On 8 January ran an article from on the right of children born to a Kuwaiti women to have Kuwaiti nationality. The website didn't comment on the story, or the fact that the proposal would allow women to bestow nationality only if the father was also Arab and Muslim.

"Amina Bo Ayash at the Top of a Human Rights Organization"
On 27 April, Naseej reported that Amina Bo Ayash had become the first female head of the Moroccan Organization for Human Rights—"a precedent in the Arab world," according to Naseej.

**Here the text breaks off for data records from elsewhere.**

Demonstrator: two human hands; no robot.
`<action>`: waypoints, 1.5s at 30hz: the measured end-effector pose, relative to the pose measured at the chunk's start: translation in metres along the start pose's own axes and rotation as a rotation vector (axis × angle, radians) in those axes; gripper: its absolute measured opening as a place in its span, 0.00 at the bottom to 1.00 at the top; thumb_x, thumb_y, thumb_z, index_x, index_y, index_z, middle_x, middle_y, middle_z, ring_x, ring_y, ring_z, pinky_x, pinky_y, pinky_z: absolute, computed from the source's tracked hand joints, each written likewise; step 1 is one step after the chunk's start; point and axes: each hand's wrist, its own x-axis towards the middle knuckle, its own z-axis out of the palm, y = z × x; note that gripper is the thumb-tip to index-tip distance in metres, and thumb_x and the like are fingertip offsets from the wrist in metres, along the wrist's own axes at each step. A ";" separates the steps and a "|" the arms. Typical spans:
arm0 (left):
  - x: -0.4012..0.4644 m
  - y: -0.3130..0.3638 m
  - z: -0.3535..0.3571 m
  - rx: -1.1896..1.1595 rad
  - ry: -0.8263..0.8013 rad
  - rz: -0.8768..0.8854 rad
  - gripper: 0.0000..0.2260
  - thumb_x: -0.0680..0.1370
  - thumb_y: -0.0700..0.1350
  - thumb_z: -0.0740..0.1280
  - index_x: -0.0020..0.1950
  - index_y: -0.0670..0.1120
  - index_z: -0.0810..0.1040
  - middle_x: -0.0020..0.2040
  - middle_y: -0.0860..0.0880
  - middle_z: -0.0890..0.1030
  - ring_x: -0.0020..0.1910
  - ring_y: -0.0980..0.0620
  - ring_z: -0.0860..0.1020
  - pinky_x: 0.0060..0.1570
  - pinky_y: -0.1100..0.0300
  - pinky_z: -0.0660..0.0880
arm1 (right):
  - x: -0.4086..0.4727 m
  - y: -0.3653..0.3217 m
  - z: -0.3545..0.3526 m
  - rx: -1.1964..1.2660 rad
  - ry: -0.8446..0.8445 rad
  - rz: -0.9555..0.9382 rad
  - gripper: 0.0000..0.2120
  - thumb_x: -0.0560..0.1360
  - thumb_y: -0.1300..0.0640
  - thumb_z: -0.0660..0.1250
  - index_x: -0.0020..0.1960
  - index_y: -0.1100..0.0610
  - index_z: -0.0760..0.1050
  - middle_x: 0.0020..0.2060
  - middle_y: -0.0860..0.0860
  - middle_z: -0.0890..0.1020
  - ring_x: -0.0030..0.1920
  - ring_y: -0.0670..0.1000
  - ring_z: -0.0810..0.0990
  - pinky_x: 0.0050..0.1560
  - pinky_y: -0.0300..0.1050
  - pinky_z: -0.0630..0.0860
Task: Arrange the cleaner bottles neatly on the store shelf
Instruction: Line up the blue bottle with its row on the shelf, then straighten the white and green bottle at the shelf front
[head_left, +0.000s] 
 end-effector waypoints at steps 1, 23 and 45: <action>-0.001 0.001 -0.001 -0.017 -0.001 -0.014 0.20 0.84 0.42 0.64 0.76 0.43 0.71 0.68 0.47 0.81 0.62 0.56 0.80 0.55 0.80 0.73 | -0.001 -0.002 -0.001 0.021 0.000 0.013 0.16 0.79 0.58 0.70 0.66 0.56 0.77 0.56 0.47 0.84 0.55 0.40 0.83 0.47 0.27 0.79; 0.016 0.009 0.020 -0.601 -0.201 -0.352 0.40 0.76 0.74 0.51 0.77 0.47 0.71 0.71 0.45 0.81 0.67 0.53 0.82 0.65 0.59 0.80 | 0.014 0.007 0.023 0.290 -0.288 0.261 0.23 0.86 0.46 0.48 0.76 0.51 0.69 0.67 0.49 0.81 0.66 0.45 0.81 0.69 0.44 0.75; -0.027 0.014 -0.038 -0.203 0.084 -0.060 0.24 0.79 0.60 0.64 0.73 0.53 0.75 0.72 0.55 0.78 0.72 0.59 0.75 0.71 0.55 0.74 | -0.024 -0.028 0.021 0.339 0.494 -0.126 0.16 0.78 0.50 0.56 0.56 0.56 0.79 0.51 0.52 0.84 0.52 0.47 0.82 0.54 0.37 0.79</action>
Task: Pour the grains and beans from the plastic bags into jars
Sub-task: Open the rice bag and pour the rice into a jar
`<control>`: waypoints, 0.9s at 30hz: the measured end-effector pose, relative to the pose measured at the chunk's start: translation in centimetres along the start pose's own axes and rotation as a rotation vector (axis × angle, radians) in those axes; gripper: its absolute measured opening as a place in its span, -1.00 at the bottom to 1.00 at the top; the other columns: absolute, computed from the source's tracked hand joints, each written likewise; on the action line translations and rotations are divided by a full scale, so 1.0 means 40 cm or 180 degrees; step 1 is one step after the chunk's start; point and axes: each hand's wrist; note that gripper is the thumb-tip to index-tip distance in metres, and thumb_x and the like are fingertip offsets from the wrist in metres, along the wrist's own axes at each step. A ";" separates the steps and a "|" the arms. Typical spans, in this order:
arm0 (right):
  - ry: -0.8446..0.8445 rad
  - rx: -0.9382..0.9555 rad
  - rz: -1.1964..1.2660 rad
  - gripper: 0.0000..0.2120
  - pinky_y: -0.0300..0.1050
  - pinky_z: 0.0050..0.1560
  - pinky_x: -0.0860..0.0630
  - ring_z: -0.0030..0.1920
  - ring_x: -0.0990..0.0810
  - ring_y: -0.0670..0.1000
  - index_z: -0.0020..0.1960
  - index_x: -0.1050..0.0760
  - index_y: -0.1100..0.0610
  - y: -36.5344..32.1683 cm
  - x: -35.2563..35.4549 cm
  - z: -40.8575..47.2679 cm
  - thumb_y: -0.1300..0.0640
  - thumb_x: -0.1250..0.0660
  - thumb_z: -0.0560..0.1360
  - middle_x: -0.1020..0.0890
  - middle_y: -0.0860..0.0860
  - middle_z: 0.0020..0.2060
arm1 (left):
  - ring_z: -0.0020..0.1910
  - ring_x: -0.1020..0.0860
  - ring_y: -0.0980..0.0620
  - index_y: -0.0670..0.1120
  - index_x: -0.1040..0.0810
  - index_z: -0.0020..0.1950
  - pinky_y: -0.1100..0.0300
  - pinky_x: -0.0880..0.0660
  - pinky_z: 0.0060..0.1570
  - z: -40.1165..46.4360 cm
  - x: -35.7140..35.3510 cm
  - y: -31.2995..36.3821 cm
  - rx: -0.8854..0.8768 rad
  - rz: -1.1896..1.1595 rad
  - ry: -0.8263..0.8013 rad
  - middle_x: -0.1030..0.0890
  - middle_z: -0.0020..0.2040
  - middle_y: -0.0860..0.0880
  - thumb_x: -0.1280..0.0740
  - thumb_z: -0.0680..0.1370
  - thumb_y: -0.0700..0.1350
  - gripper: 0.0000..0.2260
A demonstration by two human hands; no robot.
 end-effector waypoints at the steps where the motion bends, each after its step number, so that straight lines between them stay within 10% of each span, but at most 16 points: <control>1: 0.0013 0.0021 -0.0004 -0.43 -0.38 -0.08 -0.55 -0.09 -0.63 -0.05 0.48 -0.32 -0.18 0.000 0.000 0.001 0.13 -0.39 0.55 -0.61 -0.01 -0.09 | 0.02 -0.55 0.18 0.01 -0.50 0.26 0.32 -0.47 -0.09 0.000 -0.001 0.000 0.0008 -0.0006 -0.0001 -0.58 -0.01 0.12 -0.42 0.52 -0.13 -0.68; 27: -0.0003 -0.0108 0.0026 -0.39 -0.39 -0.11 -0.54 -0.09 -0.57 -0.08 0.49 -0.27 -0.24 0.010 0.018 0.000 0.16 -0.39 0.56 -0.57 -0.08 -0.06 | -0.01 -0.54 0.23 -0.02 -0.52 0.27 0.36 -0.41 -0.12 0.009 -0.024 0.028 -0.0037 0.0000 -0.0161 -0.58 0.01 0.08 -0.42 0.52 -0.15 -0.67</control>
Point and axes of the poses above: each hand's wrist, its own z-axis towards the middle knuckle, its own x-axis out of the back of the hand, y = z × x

The article also mentioned reforms to Morocco’s personal status law that gave women greater legal equality in the family and the appointment of female Cabinet ministers as examples of strides Morocco had made with regard to women’s rights in recent years.

"Averroes Organization for Free Thought Presents Annual Award to Sudanese Writer Fatma Ibrahim”
Naseej reported that Sudanese writer Fatma Ahmad Ibrahim had won an annual award from the Berlin-based Averroes Organization for Free Thought and presented a brief biography of the writer, former member of parliament, and veteran human-rights advocate.

" Surprising Female Presence in Prince Klaus Awards"
On 30 October Naseej reported, in glowing terms, on the bestowal of Holland’s “prestigious” Prince Klaus award on three Arab, Muslim women. The Dutch government established the Prince Klaus Fund for Culture and Development in 1996 to facilitate cultural exchange. The organization deals with individuals and organizations from around the world.

"16 Female Ministers of Foreign Affairs Call for Fair Share in the World of Politics"
On 21 June, Naseej reported that 16 female ministers of foreign affairs had gathered in Geneva to call for granting women more of a seat at the table in international politics, particularly as the United Nations chose a successor to Kofi Annan. Naseej noted that all the candidates were all men and that there has never been a female UN secretary general.

“Female Islamic Dress Code Stirs Debate in Germany”
On 25 November Salah Saify, reported that German society discriminates against veiled women, particularly in the job market. He recounted Verschita Luden’s problems. Luden, a Muslim teacher says the state of Baden-Wurttemberg refused to hire her because she refused to remove her veil while working. This stirred a debate in Germany about religious symbols in school. She sued the state, and lost.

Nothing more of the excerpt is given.